I direct you to the book of Proverbs, chapter 8, starting with verse 22. Read through verse 31. (I am using Darby’s translation). Vs. 22, 23: “Jehovah possessed me in the beginning of his way, before his works of old. I was anointed from eternity, from the beginning, before the earth was. Vs. 27: “When he prepared the heavens I was there; when he ordained the circle, (Job 26:10) upon the face of the deep;” etc. Vs. 30: “then I was by him his artificer, and I was daily his delight, rejoicing in the habitable world of his earth, and my delights with the sons of men.” (“Sons of men” always referring to angels). Solomon moved by the Holy Spirit of God has given us the scriptural evidence of Jesus pre-human existence with his Father from the very beginning. His artificer. Websters Dictionary defines the word artificer as: “a skilled or artistic worker or craftsman.”

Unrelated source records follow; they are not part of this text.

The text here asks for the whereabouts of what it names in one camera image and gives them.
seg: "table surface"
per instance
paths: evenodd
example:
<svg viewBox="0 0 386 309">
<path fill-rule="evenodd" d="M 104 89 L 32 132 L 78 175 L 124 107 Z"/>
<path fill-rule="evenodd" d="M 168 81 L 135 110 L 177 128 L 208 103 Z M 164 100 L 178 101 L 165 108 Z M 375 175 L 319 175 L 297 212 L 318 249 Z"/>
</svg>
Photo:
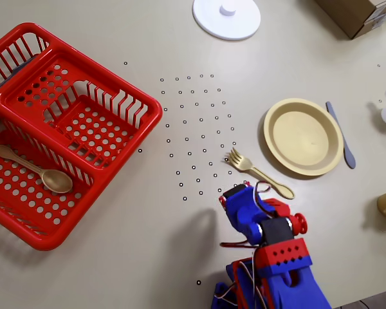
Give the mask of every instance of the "table surface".
<svg viewBox="0 0 386 309">
<path fill-rule="evenodd" d="M 386 191 L 386 24 L 350 41 L 313 1 L 256 3 L 257 33 L 225 42 L 196 24 L 192 1 L 0 1 L 0 37 L 35 22 L 167 108 L 59 248 L 35 251 L 0 226 L 0 308 L 209 308 L 225 265 L 251 255 L 218 245 L 243 239 L 218 189 L 255 181 L 223 161 L 233 142 L 295 191 L 292 212 L 308 220 L 313 273 L 332 306 L 386 291 L 376 210 Z M 333 103 L 355 170 L 341 161 L 303 179 L 271 158 L 262 118 L 290 97 Z"/>
</svg>

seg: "wire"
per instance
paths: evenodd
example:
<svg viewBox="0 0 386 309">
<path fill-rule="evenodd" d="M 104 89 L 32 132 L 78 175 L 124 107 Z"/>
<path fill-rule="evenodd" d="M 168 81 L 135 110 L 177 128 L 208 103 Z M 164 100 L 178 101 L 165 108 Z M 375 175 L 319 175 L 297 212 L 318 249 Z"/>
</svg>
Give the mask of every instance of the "wire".
<svg viewBox="0 0 386 309">
<path fill-rule="evenodd" d="M 257 190 L 257 186 L 260 184 L 260 183 L 266 183 L 268 185 L 268 188 L 266 190 L 261 190 L 261 191 L 258 191 Z M 255 187 L 253 188 L 253 201 L 255 202 L 255 204 L 257 206 L 259 206 L 259 208 L 267 215 L 267 217 L 269 218 L 273 218 L 275 216 L 274 212 L 271 212 L 271 211 L 267 211 L 263 204 L 264 202 L 259 202 L 259 192 L 268 192 L 270 190 L 270 184 L 263 181 L 263 180 L 260 180 L 256 183 Z"/>
<path fill-rule="evenodd" d="M 361 302 L 362 304 L 364 304 L 366 306 L 367 309 L 370 309 L 369 306 L 367 306 L 363 301 L 359 301 Z"/>
</svg>

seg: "cardboard box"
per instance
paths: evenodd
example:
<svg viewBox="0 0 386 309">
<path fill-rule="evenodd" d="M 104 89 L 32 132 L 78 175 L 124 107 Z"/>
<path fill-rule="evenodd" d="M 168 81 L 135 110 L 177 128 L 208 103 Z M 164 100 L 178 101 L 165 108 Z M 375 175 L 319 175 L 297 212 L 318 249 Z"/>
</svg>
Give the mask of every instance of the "cardboard box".
<svg viewBox="0 0 386 309">
<path fill-rule="evenodd" d="M 351 39 L 382 25 L 386 0 L 316 0 Z"/>
</svg>

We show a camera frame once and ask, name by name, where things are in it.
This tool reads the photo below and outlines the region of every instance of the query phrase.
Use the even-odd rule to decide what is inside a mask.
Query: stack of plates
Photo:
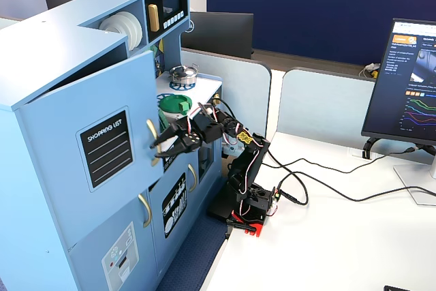
[[[100,24],[99,29],[127,35],[130,51],[139,46],[142,40],[141,24],[139,20],[129,12],[119,12],[112,15]]]

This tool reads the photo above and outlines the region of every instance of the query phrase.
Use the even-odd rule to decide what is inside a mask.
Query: robotic arm
[[[251,135],[241,122],[213,105],[199,103],[198,106],[199,108],[192,113],[192,116],[195,115],[192,119],[188,116],[171,123],[151,148],[178,136],[171,149],[156,154],[156,157],[171,157],[195,151],[203,142],[212,143],[224,134],[241,141],[245,149],[232,162],[225,186],[231,192],[228,192],[229,196],[225,201],[232,205],[233,218],[252,234],[256,233],[259,236],[266,213],[273,204],[275,190],[263,189],[254,183],[254,179],[270,143],[258,134]]]

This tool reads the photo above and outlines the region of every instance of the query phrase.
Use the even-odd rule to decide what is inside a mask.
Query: red clamp
[[[259,223],[253,223],[253,224],[247,224],[245,223],[237,214],[235,214],[234,211],[232,211],[232,217],[236,220],[239,221],[240,223],[243,223],[244,225],[248,225],[251,226],[252,228],[255,229],[254,231],[248,231],[247,229],[245,230],[245,234],[250,234],[250,235],[254,235],[256,234],[257,237],[260,236],[260,233],[262,231],[262,228],[264,227],[262,224]]]

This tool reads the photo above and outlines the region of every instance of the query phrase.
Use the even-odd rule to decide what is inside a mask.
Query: open cabinet door
[[[152,52],[52,90],[19,109],[67,248],[163,174]]]

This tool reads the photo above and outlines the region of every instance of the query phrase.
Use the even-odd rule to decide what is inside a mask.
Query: green container
[[[159,107],[164,112],[186,115],[188,110],[192,108],[192,100],[186,95],[169,95],[160,101]]]

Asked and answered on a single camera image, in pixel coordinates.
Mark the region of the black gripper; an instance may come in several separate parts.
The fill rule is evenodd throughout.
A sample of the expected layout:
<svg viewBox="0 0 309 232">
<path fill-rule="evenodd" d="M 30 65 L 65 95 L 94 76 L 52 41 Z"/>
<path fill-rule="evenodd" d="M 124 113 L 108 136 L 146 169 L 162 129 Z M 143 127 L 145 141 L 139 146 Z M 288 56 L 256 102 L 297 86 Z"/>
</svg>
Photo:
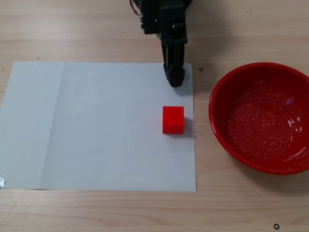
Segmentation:
<svg viewBox="0 0 309 232">
<path fill-rule="evenodd" d="M 162 45 L 164 71 L 172 87 L 184 81 L 184 44 L 186 34 L 185 5 L 142 4 L 141 28 L 146 35 L 157 34 Z"/>
</svg>

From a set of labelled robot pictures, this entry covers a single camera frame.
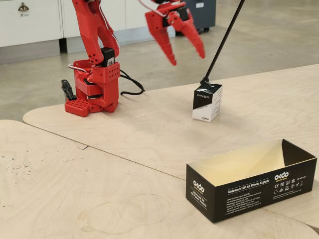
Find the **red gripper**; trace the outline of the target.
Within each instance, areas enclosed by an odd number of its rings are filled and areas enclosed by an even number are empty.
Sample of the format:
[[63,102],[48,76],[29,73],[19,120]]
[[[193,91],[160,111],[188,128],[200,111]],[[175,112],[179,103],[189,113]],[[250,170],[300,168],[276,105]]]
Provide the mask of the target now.
[[155,10],[145,14],[151,35],[159,44],[172,65],[176,65],[167,27],[172,26],[181,32],[195,47],[201,58],[205,58],[204,43],[194,25],[186,2],[181,0],[154,0],[158,4]]

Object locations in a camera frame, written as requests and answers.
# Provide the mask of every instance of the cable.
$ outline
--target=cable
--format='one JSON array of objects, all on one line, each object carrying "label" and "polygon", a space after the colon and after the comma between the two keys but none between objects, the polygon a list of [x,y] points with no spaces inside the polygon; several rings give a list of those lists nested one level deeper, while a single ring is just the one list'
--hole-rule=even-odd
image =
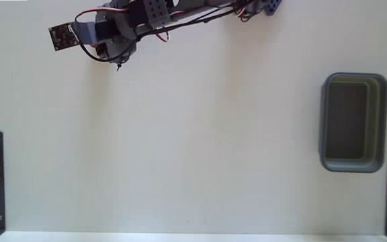
[{"label": "cable", "polygon": [[[111,11],[111,12],[116,12],[116,13],[126,13],[128,11],[128,9],[116,9],[116,8],[112,8],[112,7],[100,7],[100,8],[96,8],[96,9],[90,9],[90,10],[86,10],[86,11],[83,11],[79,14],[77,14],[77,16],[75,17],[75,22],[76,23],[79,23],[78,19],[80,16],[82,16],[83,14],[85,13],[90,13],[90,12],[98,12],[98,11]],[[112,62],[112,61],[115,61],[117,59],[119,59],[120,57],[122,57],[124,54],[126,54],[126,52],[130,49],[130,48],[133,48],[134,45],[137,43],[137,40],[133,40],[131,42],[131,44],[125,48],[120,54],[118,54],[117,56],[114,56],[114,57],[111,57],[111,58],[97,58],[95,56],[93,56],[85,47],[85,45],[83,44],[83,42],[81,41],[81,37],[80,35],[78,35],[76,33],[76,36],[77,36],[77,40],[79,41],[79,45],[81,47],[81,49],[83,50],[84,53],[86,53],[86,55],[90,58],[92,58],[94,61],[98,61],[98,62],[103,62],[103,63],[106,63],[106,62]]]},{"label": "cable", "polygon": [[230,5],[232,5],[232,3],[228,4],[227,6],[223,6],[223,7],[213,6],[213,5],[204,5],[201,7],[194,7],[193,9],[189,9],[189,10],[185,10],[185,11],[174,11],[170,14],[170,16],[174,16],[174,15],[178,15],[178,14],[182,14],[182,13],[190,13],[190,12],[193,12],[193,11],[198,10],[200,8],[203,8],[203,7],[213,7],[213,8],[217,8],[217,9],[223,9],[225,7],[229,7]]},{"label": "cable", "polygon": [[146,32],[146,33],[143,33],[143,34],[139,35],[138,37],[141,39],[141,38],[143,38],[145,36],[148,36],[148,35],[151,35],[151,34],[160,34],[160,33],[169,32],[171,30],[175,30],[177,28],[184,27],[184,26],[190,26],[190,25],[199,24],[199,23],[207,23],[207,22],[212,21],[214,19],[218,19],[219,17],[224,17],[226,15],[229,15],[229,14],[232,14],[232,13],[236,13],[238,10],[244,8],[245,6],[247,6],[248,4],[252,3],[253,1],[254,0],[243,1],[243,3],[245,3],[244,5],[235,7],[234,9],[232,9],[230,11],[226,11],[224,13],[216,14],[214,16],[202,19],[204,16],[210,15],[210,13],[206,13],[205,15],[200,16],[197,19],[194,19],[192,21],[189,21],[189,22],[186,22],[186,23],[182,23],[182,24],[177,24],[177,25],[174,25],[174,26],[164,27],[164,28],[161,28],[159,30],[151,30],[149,32]]},{"label": "cable", "polygon": [[246,10],[246,7],[244,7],[244,8],[239,12],[239,14],[237,14],[236,16],[237,16],[237,17],[242,16],[243,13],[245,12],[245,10]]},{"label": "cable", "polygon": [[[220,17],[224,17],[226,15],[229,15],[229,14],[232,14],[232,13],[236,13],[237,11],[239,10],[242,10],[243,8],[245,8],[246,6],[248,6],[248,4],[252,3],[254,0],[248,0],[248,1],[240,1],[240,2],[236,2],[236,3],[232,3],[230,5],[227,5],[227,6],[224,6],[224,7],[217,7],[217,9],[209,12],[209,13],[206,13],[204,15],[201,15],[200,17],[197,17],[189,22],[186,22],[186,23],[182,23],[182,24],[177,24],[177,25],[174,25],[174,26],[169,26],[169,27],[164,27],[164,28],[160,28],[158,30],[151,30],[149,32],[146,32],[146,33],[143,33],[141,35],[137,35],[137,39],[136,40],[133,40],[129,46],[127,48],[125,48],[120,54],[118,54],[117,56],[114,56],[114,57],[111,57],[111,58],[97,58],[95,56],[93,56],[85,47],[85,45],[82,43],[81,41],[81,38],[78,34],[77,37],[78,37],[78,41],[79,41],[79,45],[81,47],[81,49],[83,50],[83,52],[86,53],[86,55],[90,58],[92,58],[93,60],[95,61],[98,61],[98,62],[112,62],[112,61],[116,61],[117,59],[119,59],[120,57],[124,56],[128,51],[128,56],[121,62],[118,63],[118,68],[120,68],[121,64],[125,63],[126,61],[129,60],[130,58],[130,55],[132,54],[132,51],[134,50],[134,47],[135,47],[135,44],[137,42],[139,42],[143,37],[145,36],[148,36],[148,35],[156,35],[159,39],[161,39],[162,41],[164,42],[168,42],[169,41],[169,32],[171,30],[175,30],[177,28],[180,28],[180,27],[184,27],[184,26],[190,26],[190,25],[194,25],[194,24],[200,24],[200,23],[208,23],[209,21],[212,21],[214,19],[218,19]],[[224,13],[219,13],[219,14],[216,14],[216,15],[213,15],[211,17],[207,17],[205,18],[206,16],[209,16],[225,7],[234,7],[234,9],[230,10],[230,11],[225,11]],[[79,13],[76,17],[75,17],[75,22],[76,23],[79,23],[78,22],[78,18],[81,17],[83,14],[85,13],[90,13],[90,12],[98,12],[98,11],[110,11],[110,12],[115,12],[115,13],[126,13],[128,12],[129,10],[128,9],[116,9],[116,8],[112,8],[112,7],[100,7],[100,8],[96,8],[96,9],[90,9],[90,10],[86,10],[86,11],[83,11],[81,13]],[[181,14],[181,13],[185,13],[185,11],[176,11],[174,13],[172,13],[171,15],[176,15],[176,14]],[[165,40],[164,38],[162,38],[162,36],[160,36],[159,34],[160,33],[163,33],[163,32],[166,32],[167,33],[167,39]]]},{"label": "cable", "polygon": [[113,7],[98,7],[95,9],[89,9],[89,10],[82,11],[81,13],[77,14],[77,16],[75,18],[78,19],[80,16],[82,16],[85,13],[98,12],[98,11],[111,11],[111,12],[116,12],[116,13],[126,13],[126,12],[128,12],[128,9],[116,9]]},{"label": "cable", "polygon": [[250,12],[244,12],[241,16],[240,19],[243,23],[248,22],[252,17],[258,15],[261,11],[257,13],[250,13]]},{"label": "cable", "polygon": [[162,36],[160,34],[156,34],[156,36],[159,38],[159,40],[162,40],[162,42],[167,43],[169,41],[170,37],[169,37],[168,32],[166,32],[166,34],[167,34],[167,39],[162,38]]}]

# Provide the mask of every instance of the white table surface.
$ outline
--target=white table surface
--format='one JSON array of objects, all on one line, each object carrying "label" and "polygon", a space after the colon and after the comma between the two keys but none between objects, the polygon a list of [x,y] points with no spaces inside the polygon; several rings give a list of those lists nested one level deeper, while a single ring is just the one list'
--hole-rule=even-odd
[{"label": "white table surface", "polygon": [[155,233],[5,232],[0,242],[385,242],[385,236],[362,235],[201,235]]},{"label": "white table surface", "polygon": [[[285,0],[273,17],[145,38],[119,72],[54,51],[50,26],[107,1],[0,1],[8,231],[383,234],[386,166],[331,173],[318,140],[329,75],[387,78],[387,1]],[[88,241],[68,235],[1,241]]]}]

We then move on to the Epistle of John. Chapter 1, verses 1, 2 and 3. John 1: 1: “In the beginning was the Word, and the Word was with the God, and the Word was a God.” vs.2: “This was in the beginning with the God.” vs. 3: “Through it (the Word or Logos) everything was done; and without it not even one thing was done, which has been done.” Here we have the Apostle John’s testimony to Jesus pre-human existence. Note: “without it (the Word, Jesus) not one thing was done.” (I will suggest you use the Emphatic Diaglott for your New Testament studies. It is the original Greek. It is important to note that in John 1 there is a very distinct difference in the words used for “the God” and “a God.”
Just a quick reply: reference to the Emphatic Diaglott of the Jehovah’s Witnesses is alone sufficient to discredit one’s exegesis. Translating John 1:1 in this way is not only grammatically indefensible, but leaves one with two gods–a big God (the Father) and a little god (the Son), in contradiction to the monotheism of the NT.
But, should we not also be cautious about the “scholarly party line”?
The article seems to take for granted that scholarship is always neutral, but we know that this is hardly the case. There are perhaps as many scholarly theories on “context” as there are “confessional lines”.
That is quite true, and especially in the field of the OT. I was writing of the choice between scholarship and partisanship, but another blog piece could be written of the choice between good scholarship and bad. Not surprisingly I prefer the conservative scholarship of men like Kitchen, Walton, and Hoffmeier to the more skeptical scholarship of others. By “good scholarship” I meant scholarship based on actual evidence. Kitchen is quite good on the difference: see his On the Reliability of the Old Testament.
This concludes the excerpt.